(Task item)
Some lines of these records may hold the word "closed"; state how many, using only the number.

[Dataset items]

[Start of Attachment]

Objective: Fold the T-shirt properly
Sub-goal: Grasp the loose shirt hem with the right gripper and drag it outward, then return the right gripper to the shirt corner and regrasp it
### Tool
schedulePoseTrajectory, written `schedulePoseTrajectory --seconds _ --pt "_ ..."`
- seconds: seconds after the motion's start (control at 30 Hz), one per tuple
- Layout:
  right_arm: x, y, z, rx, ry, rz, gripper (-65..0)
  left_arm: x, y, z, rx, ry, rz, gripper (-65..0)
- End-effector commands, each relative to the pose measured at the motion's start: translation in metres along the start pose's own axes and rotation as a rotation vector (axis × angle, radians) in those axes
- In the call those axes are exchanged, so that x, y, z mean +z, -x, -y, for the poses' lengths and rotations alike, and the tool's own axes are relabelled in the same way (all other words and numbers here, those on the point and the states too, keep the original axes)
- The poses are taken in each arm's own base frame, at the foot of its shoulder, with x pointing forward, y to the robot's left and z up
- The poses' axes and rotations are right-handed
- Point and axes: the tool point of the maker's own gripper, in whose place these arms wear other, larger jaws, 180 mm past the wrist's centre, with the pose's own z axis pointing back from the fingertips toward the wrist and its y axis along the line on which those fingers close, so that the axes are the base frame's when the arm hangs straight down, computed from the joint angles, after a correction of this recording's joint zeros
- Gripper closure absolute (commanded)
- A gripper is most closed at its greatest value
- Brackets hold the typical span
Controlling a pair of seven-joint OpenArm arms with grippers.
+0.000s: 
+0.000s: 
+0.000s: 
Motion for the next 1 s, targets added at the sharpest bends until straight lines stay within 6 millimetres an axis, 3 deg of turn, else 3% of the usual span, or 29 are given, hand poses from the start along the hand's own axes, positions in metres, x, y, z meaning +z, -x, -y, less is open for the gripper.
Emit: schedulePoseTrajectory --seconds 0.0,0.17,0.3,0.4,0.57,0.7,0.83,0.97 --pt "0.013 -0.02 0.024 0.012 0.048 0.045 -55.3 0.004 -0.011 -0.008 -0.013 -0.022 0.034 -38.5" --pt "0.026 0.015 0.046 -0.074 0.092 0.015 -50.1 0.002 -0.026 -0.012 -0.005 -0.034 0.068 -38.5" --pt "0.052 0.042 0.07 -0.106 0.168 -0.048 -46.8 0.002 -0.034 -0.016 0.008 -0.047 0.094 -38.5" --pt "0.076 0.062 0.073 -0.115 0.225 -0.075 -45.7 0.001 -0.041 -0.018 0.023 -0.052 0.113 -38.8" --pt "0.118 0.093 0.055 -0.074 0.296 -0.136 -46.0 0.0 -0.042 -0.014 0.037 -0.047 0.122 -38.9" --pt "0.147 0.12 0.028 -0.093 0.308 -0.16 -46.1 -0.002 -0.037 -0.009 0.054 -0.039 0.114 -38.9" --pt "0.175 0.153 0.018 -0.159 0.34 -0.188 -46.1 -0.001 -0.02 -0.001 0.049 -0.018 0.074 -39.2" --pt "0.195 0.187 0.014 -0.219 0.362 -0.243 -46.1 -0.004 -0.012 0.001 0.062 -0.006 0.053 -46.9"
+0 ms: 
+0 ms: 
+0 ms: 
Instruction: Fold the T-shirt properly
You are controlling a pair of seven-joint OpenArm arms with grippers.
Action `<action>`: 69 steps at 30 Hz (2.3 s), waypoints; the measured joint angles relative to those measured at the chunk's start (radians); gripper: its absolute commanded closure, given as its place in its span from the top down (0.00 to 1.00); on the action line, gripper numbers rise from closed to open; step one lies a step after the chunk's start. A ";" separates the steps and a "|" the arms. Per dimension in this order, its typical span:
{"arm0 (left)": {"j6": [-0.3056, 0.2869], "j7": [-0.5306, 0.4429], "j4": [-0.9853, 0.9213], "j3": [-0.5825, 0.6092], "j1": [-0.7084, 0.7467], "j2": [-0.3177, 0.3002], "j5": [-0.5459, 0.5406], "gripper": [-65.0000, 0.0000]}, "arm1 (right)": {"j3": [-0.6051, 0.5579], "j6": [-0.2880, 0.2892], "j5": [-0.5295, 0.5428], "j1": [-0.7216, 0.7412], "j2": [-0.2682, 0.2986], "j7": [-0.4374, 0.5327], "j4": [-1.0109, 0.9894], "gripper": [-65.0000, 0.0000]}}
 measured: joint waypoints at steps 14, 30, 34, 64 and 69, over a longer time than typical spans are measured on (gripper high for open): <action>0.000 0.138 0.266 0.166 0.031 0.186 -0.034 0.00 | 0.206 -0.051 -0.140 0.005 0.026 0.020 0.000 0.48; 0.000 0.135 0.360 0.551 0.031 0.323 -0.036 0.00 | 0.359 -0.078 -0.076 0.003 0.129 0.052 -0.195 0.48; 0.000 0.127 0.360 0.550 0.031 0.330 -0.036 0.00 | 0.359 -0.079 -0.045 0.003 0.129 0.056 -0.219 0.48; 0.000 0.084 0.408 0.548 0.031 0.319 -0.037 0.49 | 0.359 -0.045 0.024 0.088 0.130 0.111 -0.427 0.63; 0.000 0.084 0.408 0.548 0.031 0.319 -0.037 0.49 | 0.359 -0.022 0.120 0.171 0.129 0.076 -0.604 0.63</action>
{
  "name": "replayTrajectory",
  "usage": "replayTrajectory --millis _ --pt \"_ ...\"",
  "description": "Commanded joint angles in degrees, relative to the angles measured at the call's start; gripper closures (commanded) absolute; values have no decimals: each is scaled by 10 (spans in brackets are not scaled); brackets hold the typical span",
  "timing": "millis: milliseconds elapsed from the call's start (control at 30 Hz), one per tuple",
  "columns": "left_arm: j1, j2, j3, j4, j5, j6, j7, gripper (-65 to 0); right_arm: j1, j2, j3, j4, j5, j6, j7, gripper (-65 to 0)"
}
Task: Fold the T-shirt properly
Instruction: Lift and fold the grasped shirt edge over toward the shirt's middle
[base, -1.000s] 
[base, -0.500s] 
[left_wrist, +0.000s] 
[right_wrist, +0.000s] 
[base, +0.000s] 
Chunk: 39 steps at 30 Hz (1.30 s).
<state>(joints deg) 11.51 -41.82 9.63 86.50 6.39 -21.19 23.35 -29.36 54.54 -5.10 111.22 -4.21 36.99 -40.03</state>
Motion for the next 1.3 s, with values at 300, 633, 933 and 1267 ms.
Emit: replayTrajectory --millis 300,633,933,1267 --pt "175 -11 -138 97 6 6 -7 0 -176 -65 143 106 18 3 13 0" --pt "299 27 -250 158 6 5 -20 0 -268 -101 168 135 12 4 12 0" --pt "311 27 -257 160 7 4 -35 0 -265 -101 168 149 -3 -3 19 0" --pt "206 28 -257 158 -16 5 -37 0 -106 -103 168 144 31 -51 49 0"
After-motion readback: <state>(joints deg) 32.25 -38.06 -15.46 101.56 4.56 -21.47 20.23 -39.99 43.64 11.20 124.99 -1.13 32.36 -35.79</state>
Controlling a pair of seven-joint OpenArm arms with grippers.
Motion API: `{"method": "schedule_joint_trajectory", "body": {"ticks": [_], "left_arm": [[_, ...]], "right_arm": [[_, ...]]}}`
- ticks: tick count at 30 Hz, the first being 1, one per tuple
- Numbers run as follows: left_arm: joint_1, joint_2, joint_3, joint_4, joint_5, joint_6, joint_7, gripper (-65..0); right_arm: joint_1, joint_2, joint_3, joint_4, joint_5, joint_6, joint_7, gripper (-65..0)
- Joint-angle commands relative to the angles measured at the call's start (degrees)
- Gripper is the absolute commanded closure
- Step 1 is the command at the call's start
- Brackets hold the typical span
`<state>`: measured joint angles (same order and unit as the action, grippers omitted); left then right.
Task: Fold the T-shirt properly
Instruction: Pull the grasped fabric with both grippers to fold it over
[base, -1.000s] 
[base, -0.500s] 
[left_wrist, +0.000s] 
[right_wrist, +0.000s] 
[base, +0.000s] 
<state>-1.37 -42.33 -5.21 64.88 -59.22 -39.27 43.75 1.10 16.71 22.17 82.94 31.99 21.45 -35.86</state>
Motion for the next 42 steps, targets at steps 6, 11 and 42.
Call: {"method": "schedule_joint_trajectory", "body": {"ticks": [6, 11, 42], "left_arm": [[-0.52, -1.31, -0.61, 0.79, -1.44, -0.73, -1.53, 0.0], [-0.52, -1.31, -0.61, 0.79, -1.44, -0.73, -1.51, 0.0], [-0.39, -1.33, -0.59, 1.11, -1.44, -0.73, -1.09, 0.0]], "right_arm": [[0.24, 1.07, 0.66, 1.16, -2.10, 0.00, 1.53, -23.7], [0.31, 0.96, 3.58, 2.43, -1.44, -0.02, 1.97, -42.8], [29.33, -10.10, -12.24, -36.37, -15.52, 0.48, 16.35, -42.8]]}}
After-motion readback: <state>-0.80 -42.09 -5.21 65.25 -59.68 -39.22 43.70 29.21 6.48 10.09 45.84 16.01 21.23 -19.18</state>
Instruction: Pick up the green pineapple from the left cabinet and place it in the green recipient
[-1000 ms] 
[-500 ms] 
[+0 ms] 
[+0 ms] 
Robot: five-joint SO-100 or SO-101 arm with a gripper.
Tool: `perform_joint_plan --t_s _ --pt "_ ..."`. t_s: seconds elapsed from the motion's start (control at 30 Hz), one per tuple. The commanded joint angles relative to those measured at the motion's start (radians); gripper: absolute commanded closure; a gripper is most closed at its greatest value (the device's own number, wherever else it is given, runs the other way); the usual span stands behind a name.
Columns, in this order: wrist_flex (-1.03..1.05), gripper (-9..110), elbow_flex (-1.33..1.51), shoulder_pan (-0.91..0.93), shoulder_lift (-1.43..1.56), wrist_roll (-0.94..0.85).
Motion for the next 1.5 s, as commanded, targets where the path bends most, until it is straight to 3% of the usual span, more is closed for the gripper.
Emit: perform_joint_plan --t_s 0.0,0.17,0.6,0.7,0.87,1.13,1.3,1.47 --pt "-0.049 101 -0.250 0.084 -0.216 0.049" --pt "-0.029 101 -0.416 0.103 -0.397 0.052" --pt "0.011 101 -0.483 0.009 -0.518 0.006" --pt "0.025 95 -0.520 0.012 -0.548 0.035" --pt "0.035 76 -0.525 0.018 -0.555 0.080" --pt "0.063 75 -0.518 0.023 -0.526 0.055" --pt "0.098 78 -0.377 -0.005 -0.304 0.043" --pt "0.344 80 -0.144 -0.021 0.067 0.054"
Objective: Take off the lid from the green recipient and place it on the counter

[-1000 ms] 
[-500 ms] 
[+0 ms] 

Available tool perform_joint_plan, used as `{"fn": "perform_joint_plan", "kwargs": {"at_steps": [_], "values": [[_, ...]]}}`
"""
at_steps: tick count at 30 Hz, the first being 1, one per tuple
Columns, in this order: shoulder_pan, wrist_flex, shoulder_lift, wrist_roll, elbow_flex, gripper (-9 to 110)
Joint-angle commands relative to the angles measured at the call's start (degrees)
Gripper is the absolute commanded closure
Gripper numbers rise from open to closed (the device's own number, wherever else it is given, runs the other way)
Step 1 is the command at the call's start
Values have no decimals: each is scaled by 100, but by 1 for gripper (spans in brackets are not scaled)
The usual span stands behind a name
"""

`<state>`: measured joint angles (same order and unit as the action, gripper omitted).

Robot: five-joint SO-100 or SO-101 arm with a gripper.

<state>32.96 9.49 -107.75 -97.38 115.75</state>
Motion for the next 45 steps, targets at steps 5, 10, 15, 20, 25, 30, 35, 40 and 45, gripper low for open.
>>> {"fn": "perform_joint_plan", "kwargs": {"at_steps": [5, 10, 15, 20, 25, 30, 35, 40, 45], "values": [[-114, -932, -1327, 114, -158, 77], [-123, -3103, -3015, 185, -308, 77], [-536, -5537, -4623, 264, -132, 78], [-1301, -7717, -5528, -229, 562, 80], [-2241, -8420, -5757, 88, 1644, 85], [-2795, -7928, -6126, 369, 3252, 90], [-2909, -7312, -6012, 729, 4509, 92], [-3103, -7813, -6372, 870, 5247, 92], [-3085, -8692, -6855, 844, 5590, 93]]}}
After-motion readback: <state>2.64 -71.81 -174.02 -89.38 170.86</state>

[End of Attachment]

(Exercise response)
5